Dana tersebut dikucurkan dalam rangka penanganan pandemi Covid-19 beserta dampak yang ditimbulkannya. Mekanisme pengelolaannya sendiri telah diatur di dalam Peraturan Menteri Keuangan Nomor 46/PMK.07/2020 serta Keputusan Menteri Pariwisata dan Ekonomi Kreatif Republik Indonesia Nomor KM/694/PL.07.02/M-K/2020 yang kemudian diubah melalui Keputusan Menteri Pariwisata dan Ekonomi Kreatif Republik Indonesia Nomor KM/704/PL.07.02/M-K/2020 tentang Petunjuk Teknis Hibah Pariwisata dalam Rangka Pemulihan Ekonomi Nasional Tahun Anggaran 2020.
Berdasarkan hasil pengembangan penyidikan yang dilakukan oleh Tim Penyidik Kejaksaan Negeri Sleman, aparat menemukan adanya peran aktif dari tersangka RA dalam mengelola dana hibah tersebut. Tersangka diduga melakukan pengkondisian terhadap proposal-proposal yang diajukan oleh kelompok masyarakat sebagai penerima hibah, sebelum akhirnya ditetapkan melalui Keputusan Bupati Sleman.
Perbuatan tersangka RA yang dilakukan secara bersama-sama dengan terdakwa Sri Purnomo tersebut dilaporkan telah mengakibatkan kerugian keuangan negara yang sangat besar.
Berdasarkan Laporan Hasil Audit Penghitungan Kerugian Keuangan Negara dari BPKP Perwakilan DIY Nomor PE.03.03/SR-1504/PW12/5/2024 yang dirilis pada tanggal 12 Juli 2024, nilai kerugian keuangan negara atas dugaan korupsi ini mencapai Rp10.952.457.030.
Akibat perbuatannya, jaksa penyidik menerapkan pasal berlapis kepada tersangka.

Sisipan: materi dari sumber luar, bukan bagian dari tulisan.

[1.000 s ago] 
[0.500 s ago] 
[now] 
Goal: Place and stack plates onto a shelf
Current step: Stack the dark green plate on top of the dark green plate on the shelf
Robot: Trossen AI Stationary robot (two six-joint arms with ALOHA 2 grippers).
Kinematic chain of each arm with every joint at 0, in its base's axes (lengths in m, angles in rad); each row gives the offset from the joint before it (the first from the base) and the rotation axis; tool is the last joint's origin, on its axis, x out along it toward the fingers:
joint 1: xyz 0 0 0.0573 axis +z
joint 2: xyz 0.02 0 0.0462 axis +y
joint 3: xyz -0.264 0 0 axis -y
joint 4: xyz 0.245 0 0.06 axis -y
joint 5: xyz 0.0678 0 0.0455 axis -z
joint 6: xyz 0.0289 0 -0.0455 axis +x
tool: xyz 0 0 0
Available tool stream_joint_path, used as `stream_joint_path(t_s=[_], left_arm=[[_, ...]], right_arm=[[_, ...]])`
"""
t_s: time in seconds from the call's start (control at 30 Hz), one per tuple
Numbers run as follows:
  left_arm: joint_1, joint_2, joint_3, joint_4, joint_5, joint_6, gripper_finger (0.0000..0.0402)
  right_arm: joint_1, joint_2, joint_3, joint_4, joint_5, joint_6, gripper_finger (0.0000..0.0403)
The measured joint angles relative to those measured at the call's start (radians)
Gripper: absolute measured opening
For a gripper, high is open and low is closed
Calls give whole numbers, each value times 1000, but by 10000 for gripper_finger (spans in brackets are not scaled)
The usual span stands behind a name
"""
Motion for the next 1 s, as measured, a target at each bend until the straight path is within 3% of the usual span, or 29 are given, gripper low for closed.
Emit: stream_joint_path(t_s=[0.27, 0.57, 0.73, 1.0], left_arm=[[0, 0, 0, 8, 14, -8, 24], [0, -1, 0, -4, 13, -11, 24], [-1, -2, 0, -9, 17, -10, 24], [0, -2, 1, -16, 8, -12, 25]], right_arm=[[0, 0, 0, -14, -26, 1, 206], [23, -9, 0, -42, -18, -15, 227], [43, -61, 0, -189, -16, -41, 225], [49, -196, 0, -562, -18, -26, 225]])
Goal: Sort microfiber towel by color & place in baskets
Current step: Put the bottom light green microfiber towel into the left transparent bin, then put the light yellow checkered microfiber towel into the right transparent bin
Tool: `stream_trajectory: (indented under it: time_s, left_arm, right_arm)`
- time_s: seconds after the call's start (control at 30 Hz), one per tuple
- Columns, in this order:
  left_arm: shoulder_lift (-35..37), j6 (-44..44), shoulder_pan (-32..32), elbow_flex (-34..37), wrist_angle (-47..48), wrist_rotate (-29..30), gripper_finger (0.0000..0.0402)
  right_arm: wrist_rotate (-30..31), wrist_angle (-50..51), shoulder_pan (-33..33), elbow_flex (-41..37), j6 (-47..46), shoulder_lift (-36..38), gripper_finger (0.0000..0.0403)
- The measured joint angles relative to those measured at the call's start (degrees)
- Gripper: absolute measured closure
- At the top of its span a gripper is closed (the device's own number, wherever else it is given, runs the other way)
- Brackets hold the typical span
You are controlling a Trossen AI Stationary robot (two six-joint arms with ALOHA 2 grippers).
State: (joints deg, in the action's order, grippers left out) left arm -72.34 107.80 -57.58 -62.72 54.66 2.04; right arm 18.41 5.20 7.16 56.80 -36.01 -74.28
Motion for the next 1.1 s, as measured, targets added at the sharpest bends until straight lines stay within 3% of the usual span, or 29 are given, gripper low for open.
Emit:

Pada dakwaan primer, RA disangkakan melanggar Pasal 603 Juncto Pasal 20 huruf C Undang-Undang Nomor 1 Tahun 2023 tentang Kitab Undang-Undang Hukum Pidana juncto Pasal 18 Undang-Undang Nomor 31 Tahun 1999 sebagaimana telah ditambah dan diubah dengan Undang-Undang Nomor 20 Tahun 2001 tentang Perubahan Atas Undang-Undang Nomor 31 Tahun 1999 tentang Pemberantasan Tindak Pidana Korupsi.
Sementara pada dakwaan subsidair, ia dijerat Pasal 604 Juncto Pasal 20 huruf C Undang-Undang Nomor 1 Tahun 2023 tentang Kitab Undang-Undang Hukum Pidana juncto Pasal 18 Undang-Undang Nomor 31 Tahun 1999 sebagaimana telah ditambah dan diubah dengan Undang-Undang Nomor 20 Tahun 2001 tentang Perubahan Atas Undang-Undang Nomor 31 Tahun 1999 tentang Pemberantasan Tindak Pidana Korupsi.
Untuk kepentingan penyidikan lebih lanjut, Kejaksaan Negeri Sleman langsung melakukan penahanan terhadap RA selama 20 hari ke depan di Lembaga Pemasyarakatan Kelas IIB Sleman.
Penahanan ini didasarkan pada Surat Perintah Penahanan Nomor PRINT-01/M.4.11/Fd.2/06/2026 yang resmi dikeluarkan oleh Kepala Kejaksaan Negeri Sleman pada tanggal 22 Juni 2026.
Bambang menegaskan bahwa Kejaksaan Negeri Sleman terus berkomitmen untuk memberantas tindak pidana korupsi di wilayah Kabupaten Sleman secara profesional, akuntabel, objektif, dan transparan, serta mengimbau seluruh masyarakat untuk senantiasa mendukung upaya penegakan hukum ini.
Di sisi lain, Raudi Akmal secara terbuka menyuarakan pembelaannya dan membantah tuduhan keterlibatan dirinya dalam kasus korupsi tersebut.
Raudi merujuk pada hasil persidangan terdahulu di Pengadilan Negeri Yogyakarta yang menurutnya telah memperjelas posisinya hukumnya.
Raudi menyatakan, “Kita sama-sama tahu bahwa Pengadilan Negeri Yogyakarta sebelumnya telah menyatakan tidak ada keterlibatan saya dan itu sudah disampaikan di persidangan. Jadi kita ingin menghadapi kasus ini dengan tetap berharap pada keadilan.”